Once again, let's visualize the net using the net_drawer.


In [13]:
graph = net_drawer.GetPydotGraph(model.net, rankdir="LR")
display.Image(graph.create_png(), width=800)


Out[13]:

Finally, we'll run the param_init_net and net and print our final blob values.


In [14]:
RunNetOnce(model.param_init_net)
RunNetOnce(model.net)
print("i = ", FetchBlob("i"))
print("y = ", FetchBlob("y"))


i =  [8]
y =  [28]

Backpropagation

Both 'If' and 'While' operators support backpropagation. To illustrate how backpropagation with control ops work, let's consider the following examples in which we construct the operator graph using NetBuilder and obtain calculate gradients using the AddGradientOperators function. The first example shows the following conditional statement:

x = 1-D numpy float array
y = 4
z = 0
if (x > 0):
    z = y^2
else:
    z = y^3

In [15]:
import numpy as np

# Feed blob called x, which is simply a 1-D numpy array [0.5]
FeedBlob("x", np.array(0.5, dtype='float32'))

# _use_control_ops=True forces NetBuilder to output single net as a result
# x is external for NetBuilder, so we let nb know about it through initial_scope param
with NetBuilder(_use_control_ops=True, initial_scope=["x"]) as nb:
    ops.Const(0.0, blob_out="zero")
    ops.Const(1.0, blob_out="one")
    ops.Const(4.0, blob_out="y")
    ops.Const(0.0, blob_out="z")
    with ops.IfNet(ops.GT(["x", "zero"])):
        ops.Pow("y", "z", exponent=2.0)
    with ops.Else():
        ops.Pow("y", "z", exponent=3.0)

# we should get a single net as output
assert len(nb.get()) == 1, "Expected a single net produced"
net = nb.get()[0]

# add gradient operators for 'z' blob
grad_map = net.AddGradientOperators(["z"])

In this case

$$x = 0.5$$$$z = y^2 = 4^2 = 16$$

We will fetch the blob y_grad, which was generated by the AddGradientOperators call above.
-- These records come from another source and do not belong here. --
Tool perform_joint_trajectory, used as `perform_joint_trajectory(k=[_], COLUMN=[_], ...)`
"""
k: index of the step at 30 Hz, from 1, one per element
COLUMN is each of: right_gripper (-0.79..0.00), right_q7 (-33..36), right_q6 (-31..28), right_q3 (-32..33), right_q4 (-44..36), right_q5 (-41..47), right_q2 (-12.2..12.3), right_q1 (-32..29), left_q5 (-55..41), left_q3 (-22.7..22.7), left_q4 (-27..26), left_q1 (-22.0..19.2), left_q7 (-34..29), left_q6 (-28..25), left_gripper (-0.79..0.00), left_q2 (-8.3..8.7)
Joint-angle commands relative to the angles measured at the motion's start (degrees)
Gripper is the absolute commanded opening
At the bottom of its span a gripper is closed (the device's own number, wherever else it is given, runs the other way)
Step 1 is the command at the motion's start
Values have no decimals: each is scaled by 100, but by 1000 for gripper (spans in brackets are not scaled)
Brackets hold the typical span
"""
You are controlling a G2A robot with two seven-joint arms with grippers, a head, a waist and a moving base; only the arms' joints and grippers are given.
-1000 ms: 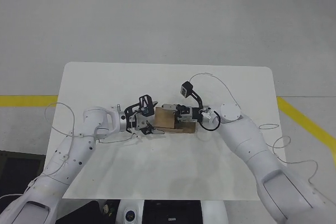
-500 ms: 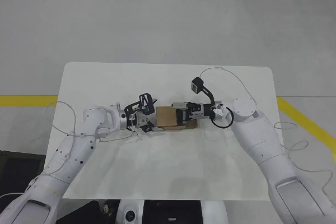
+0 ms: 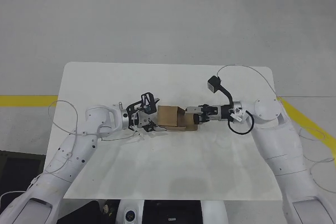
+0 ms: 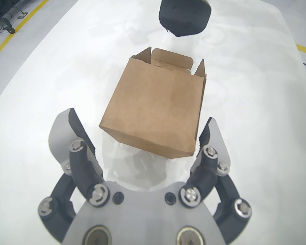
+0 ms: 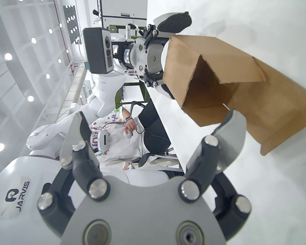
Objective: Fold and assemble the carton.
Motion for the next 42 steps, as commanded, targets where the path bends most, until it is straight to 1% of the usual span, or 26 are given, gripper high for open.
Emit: perform_joint_trajectory(k=[1,5,15,17,20,24,34,42], right_gripper=[-785,-785,-785,-785,-785,-785,-785,-785], right_q7=[53,20,-36,-79,166,180,-597,-704], right_q6=[128,203,210,424,829,1060,736,564], right_q3=[61,91,91,57,-49,-252,-728,-712], right_q4=[-261,-662,-684,-765,-874,-835,-218,-169], right_q5=[-155,-271,-301,-481,-690,-852,-910,-984], right_q2=[48,103,107,131,171,183,91,122], right_q1=[-105,-311,-339,-417,-473,-522,-343,-235], left_q5=[-3,-14,-25,-63,-89,-98,-103,-122], left_q3=[-3,-5,13,28,71,128,138,131], left_q4=[26,57,69,86,93,88,141,152], left_q1=[-22,-49,-73,-89,-104,-109,-116,-115], left_q7=[7,37,32,21,6,-24,-75,-121], left_q6=[-15,-26,-129,-121,-93,-63,-25,-41], left_gripper=[0,0,0,0,0,0,0,0], left_q2=[-5,-15,-31,-43,-63,-87,-110,-121])
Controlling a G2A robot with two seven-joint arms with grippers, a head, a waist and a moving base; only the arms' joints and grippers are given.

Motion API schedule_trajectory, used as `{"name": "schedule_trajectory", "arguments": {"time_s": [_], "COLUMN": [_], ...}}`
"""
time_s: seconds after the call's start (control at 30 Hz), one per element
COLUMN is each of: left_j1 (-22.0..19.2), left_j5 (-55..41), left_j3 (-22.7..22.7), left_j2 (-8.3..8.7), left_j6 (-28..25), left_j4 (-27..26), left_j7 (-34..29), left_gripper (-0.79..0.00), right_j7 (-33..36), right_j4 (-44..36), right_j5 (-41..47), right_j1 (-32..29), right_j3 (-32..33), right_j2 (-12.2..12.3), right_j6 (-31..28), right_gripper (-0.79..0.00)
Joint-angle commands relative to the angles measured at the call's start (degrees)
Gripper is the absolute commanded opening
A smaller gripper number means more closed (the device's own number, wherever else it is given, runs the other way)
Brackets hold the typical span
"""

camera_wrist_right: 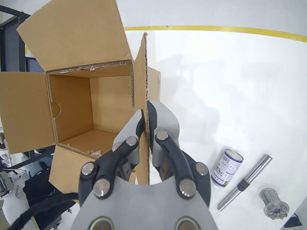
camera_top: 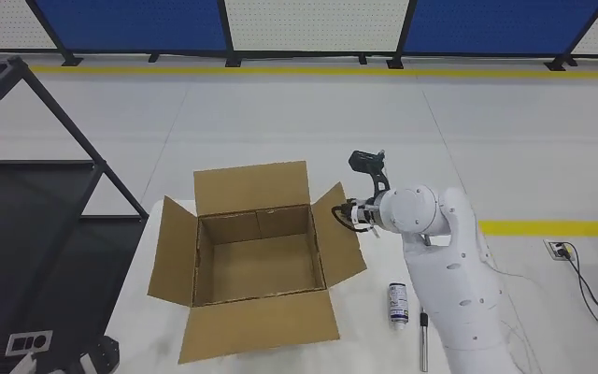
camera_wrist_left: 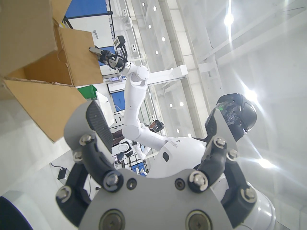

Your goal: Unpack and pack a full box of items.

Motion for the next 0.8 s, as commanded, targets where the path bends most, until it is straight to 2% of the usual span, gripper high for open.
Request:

This blob contains the gradient of blob z with respect to y. According to basic calculus:

$$y\_grad = \frac{\partial{z}}{\partial{y}}y^2 = 2y = 2(4) = 8$$

In [16]:
# Run the net
RunNetOnce(net)
# Fetch blobs and print
print("x = ", FetchBlob("x"))
print("y = ", FetchBlob("y"))
print("z = ", FetchBlob("z"))
print("y_grad = ", FetchBlob("y_grad"))


x =  0.5
y =  4.0
z =  16.0
y_grad =  8.0

Now, let's change value of blob "x" to -0.5 and rerun net:


In [17]:
# To re-run net with different input, simply feed new blob
FeedBlob("x", np.array(-0.5, dtype='float32'))
RunNetOnce(net)
print("x = ", FetchBlob("x"))
print("y = ", FetchBlob("y"))
print("z = ", FetchBlob("z"))
print("y_grad = ", FetchBlob("y_grad"))


x =  -0.5
y =  4.0
z =  64.0
y_grad =  48.0

The next and final example illustrates backpropagation on the following loop:

x = 2
y = 3
z = 2
i = 0
while (i <= 2):
    x = x^2
    if (i < 2):
        y = y^2
    else:
        z = z^3
    i += 1
s = x + y + z

Note that this code essentially computes the sum of x^4 (by squaring x twice), y^2, and z^3.


In [18]:
with NetBuilder(_use_control_ops=True) as nb:
    # Define variables and constants
    ops.Copy(ops.Const(0), "i")
    ops.Copy(ops.Const(1), "one")
    ops.Copy(ops.Const(2), "two")
    ops.Copy(ops.Const(2.0), "x")
    ops.Copy(ops.Const(3.0), "y")
    ops.Copy(ops.Const(2.0), "z")
    
    # Define loop statement
    # Computes x^4, y^2, z^3
    with ops.WhileNet():
        with ops.Condition():
            ops.Add(["i", "one"], "i")
            ops.LE(["i", "two"])
        ops.Pow("x", "x", exponent=2.0)
        with ops.IfNet(ops.LT(["i", "two"])):
            ops.Pow("y", "y", exponent=2.0)
        with ops.Else():
            ops.Pow("z", "z", exponent=3.0)
    
    # Sum s = x + y + z
    ops.Add(["x", "y"], "x_plus_y")
    ops.Add(["x_plus_y", "z"], "s")

assert len(nb.get()) == 1, "Expected a single net produced"
net = nb.get()[0]

# Add gradient operators to output blob 's'
grad_map = net.AddGradientOperators(["s"])

In [19]:
workspace.RunNetOnce(net)
print("x = ", FetchBlob("x"))
print("x_grad = ", FetchBlob("x_grad")) # derivative: 4x^3
print("y = ", FetchBlob("y"))
print("y_grad = ", FetchBlob("y_grad")) # derivative: 2y
print("z = ", FetchBlob("z"))
print("z_grad = ", FetchBlob("z_grad")) # derivative: 3z^2


x =  16.0
x_grad =  32.0
y =  9.0
y_grad =  6.0
z =  8.0
z_grad =  12.0

Implementation Notes

On the low level, Caffe2 uses the following set of operators to implement forward and backward branching and loops:

  • If - accepts then_net and else_net nets as arguments and executes one of them, depending on input condition blob value, nets are executed in the same workspace;
  • While - repeats execution of loop_net net passed as argument, net is executed in the same workspace;
  • Do - special operator that creates a separate inner workspace, sets up blob mappings between outer and inner workspaces, and runs a net in an inner workspace;
  • CreateScope/HasScope - special operators that create and keep track of workspaces used by Do operator.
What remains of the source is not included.